* THE TASK: Copy, word for word, each line of the data below from the first through the line containing "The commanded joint", and stop there.

* PROVIDED MATERIAL:

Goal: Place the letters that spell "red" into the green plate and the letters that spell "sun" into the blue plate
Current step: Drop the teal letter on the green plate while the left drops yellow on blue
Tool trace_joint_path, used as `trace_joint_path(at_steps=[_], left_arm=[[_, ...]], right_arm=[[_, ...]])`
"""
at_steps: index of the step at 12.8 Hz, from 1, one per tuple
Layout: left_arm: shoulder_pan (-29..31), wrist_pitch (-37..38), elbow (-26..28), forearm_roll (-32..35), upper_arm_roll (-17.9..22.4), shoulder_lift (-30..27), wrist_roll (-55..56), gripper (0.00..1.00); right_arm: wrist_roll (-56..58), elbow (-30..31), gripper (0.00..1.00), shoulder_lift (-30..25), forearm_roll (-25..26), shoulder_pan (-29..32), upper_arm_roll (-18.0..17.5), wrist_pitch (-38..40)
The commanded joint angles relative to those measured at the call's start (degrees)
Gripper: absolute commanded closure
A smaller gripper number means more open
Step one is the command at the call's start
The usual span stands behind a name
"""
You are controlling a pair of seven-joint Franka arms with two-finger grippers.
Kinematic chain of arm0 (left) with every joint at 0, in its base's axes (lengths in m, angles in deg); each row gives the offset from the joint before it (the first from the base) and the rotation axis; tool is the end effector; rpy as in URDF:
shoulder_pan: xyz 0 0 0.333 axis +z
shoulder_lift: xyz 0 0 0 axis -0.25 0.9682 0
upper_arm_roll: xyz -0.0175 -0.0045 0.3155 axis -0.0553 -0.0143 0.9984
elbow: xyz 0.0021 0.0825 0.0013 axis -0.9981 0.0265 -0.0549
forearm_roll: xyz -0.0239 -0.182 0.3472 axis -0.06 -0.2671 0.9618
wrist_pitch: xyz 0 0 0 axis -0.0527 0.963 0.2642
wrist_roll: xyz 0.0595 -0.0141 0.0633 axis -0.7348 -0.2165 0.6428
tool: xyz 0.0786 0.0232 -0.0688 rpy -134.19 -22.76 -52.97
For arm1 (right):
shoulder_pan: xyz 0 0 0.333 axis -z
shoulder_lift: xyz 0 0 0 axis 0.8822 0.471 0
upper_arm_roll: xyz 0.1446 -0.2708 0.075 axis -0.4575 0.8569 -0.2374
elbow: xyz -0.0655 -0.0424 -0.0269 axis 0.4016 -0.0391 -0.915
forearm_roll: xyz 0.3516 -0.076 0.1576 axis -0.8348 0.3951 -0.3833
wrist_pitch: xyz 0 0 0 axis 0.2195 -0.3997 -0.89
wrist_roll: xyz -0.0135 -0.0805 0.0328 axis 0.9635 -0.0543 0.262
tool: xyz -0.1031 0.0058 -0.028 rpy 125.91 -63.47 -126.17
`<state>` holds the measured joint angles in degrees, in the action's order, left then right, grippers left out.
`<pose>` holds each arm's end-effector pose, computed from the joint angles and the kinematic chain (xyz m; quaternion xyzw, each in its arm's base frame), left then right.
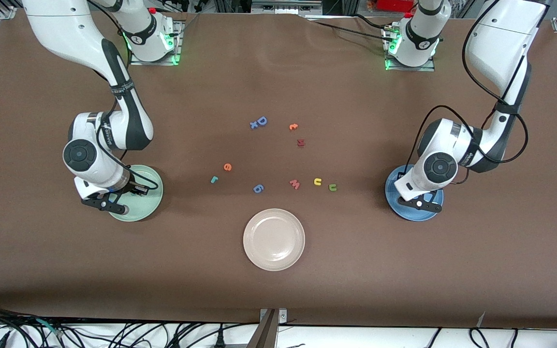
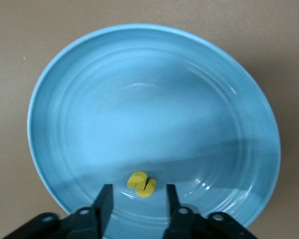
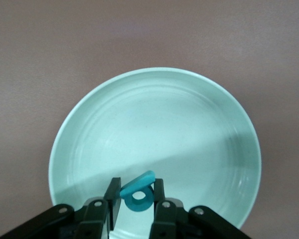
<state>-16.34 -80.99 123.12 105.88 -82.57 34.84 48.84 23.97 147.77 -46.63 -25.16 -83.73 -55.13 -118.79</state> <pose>0.5977 -0.0945 0.1955 -0.9816 0.1174 0.1068 0.1058 0.6148 0.0767 0.2192 0.9909 -0.1231 0.0162 0.0529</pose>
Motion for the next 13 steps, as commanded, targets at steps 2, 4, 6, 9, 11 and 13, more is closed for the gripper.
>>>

* REPLY:
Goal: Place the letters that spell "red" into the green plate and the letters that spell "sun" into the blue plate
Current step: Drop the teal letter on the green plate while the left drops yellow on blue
Tool trace_joint_path, used as `trace_joint_path(at_steps=[_], left_arm=[[_, ...]], right_arm=[[_, ...]])`
"""
at_steps: index of the step at 12.8 Hz, from 1, one per tuple
Layout: left_arm: shoulder_pan (-29..31), wrist_pitch (-37..38), elbow (-26..28), forearm_roll (-32..35), upper_arm_roll (-17.9..22.4), shoulder_lift (-30..27), wrist_roll (-55..56), gripper (0.00..1.00); right_arm: wrist_roll (-56..58), elbow (-30..31), gripper (0.00..1.00), shoulder_lift (-30..25), forearm_roll (-25..26), shoulder_pan (-29..32), upper_arm_roll (-18.0..17.5), wrist_pitch (-38..40)
The commanded joint angles relative to those measured at the call's start (degrees)

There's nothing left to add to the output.